Action for Boston community development delivers federal heating assistance to people around Boston. But heating oil prices have almost doubled in the last year.
In Massachusetts oil now averages $4.59 a gallon. That's up from barely $2.50 in 2007 and 2006, and nearly triple the 2004 price. Heating oil is more volatile than gas because it's a niche fuel, used in barely two dozen U.S. states. The Massachusetts Oil Heat Council has no idea when, or if, oil ever goes below four dollars.
Ferrante: It's very hard to predict where we'll be in the fall. The hope is that some confluence of factors will come into play. OPEC will increase production, Congress will take some action on speculation in the market, and those will drive the prices down.
The huge runup in the price of fuel oil has more and more New Englanders looking at switching to natural gas, a strategy that does have its own risks, but for now, would save you a lot of
money.
Gas utilities estimate the heat from $4.59 of oil, you can get from just $3.11 cents worth of gas.

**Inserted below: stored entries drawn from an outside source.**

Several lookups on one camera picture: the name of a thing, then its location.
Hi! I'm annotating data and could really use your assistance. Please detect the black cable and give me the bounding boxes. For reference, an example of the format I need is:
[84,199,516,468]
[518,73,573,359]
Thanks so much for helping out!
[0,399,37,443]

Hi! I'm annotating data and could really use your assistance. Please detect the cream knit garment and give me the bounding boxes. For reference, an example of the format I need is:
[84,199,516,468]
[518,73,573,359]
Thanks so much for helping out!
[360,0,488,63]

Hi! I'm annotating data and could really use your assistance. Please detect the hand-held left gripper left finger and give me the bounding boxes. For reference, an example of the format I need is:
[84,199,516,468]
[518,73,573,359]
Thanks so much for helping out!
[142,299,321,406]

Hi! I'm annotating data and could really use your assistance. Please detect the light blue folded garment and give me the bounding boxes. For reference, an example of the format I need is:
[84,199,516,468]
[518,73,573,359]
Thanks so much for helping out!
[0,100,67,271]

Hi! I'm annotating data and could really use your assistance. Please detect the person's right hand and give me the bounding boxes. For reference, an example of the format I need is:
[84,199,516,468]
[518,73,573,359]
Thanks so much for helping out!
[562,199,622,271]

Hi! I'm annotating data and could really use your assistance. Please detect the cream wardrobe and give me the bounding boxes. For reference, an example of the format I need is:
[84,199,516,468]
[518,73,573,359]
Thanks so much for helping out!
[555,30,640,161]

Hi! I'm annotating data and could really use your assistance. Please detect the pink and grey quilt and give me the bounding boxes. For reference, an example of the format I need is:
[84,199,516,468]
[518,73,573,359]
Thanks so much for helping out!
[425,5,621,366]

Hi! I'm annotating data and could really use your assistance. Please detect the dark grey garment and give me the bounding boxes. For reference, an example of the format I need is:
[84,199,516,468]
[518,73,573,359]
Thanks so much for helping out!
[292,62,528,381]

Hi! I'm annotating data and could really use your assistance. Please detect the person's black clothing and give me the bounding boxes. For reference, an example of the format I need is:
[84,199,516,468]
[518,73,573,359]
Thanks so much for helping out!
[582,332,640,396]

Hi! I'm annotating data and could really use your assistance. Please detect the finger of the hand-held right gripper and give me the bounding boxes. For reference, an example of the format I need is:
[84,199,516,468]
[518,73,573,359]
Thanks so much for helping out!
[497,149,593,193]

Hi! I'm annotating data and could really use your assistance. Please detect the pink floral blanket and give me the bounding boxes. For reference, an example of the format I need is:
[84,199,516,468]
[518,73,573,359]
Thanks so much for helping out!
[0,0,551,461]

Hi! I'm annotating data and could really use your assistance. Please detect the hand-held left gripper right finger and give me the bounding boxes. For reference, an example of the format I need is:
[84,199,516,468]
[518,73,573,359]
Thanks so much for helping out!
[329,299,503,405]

Since January, National Grid has switched more than a thousand Massachusetts and New Hampshire homes from oil to gas, 12 percent more than last year. Oil customers are swamping gas utilities with calls about switching.
“Certainly all energy sectors are going higher. Natural gas prices have climbed almost 30 percent over the last month or so. Converting to natural gas can cost almost $10,000 dollars, so you better be sure that investment is going to pay back.“
And as Hurricane Katrina showed, one big storm in the Gulf of Mexico and gas can jump 50 percent overnight. Still, ABCD doubts oil can drop enough to compete with gas by this fall.
“It would be an unprecedented drop in such a short period of time between now and November…”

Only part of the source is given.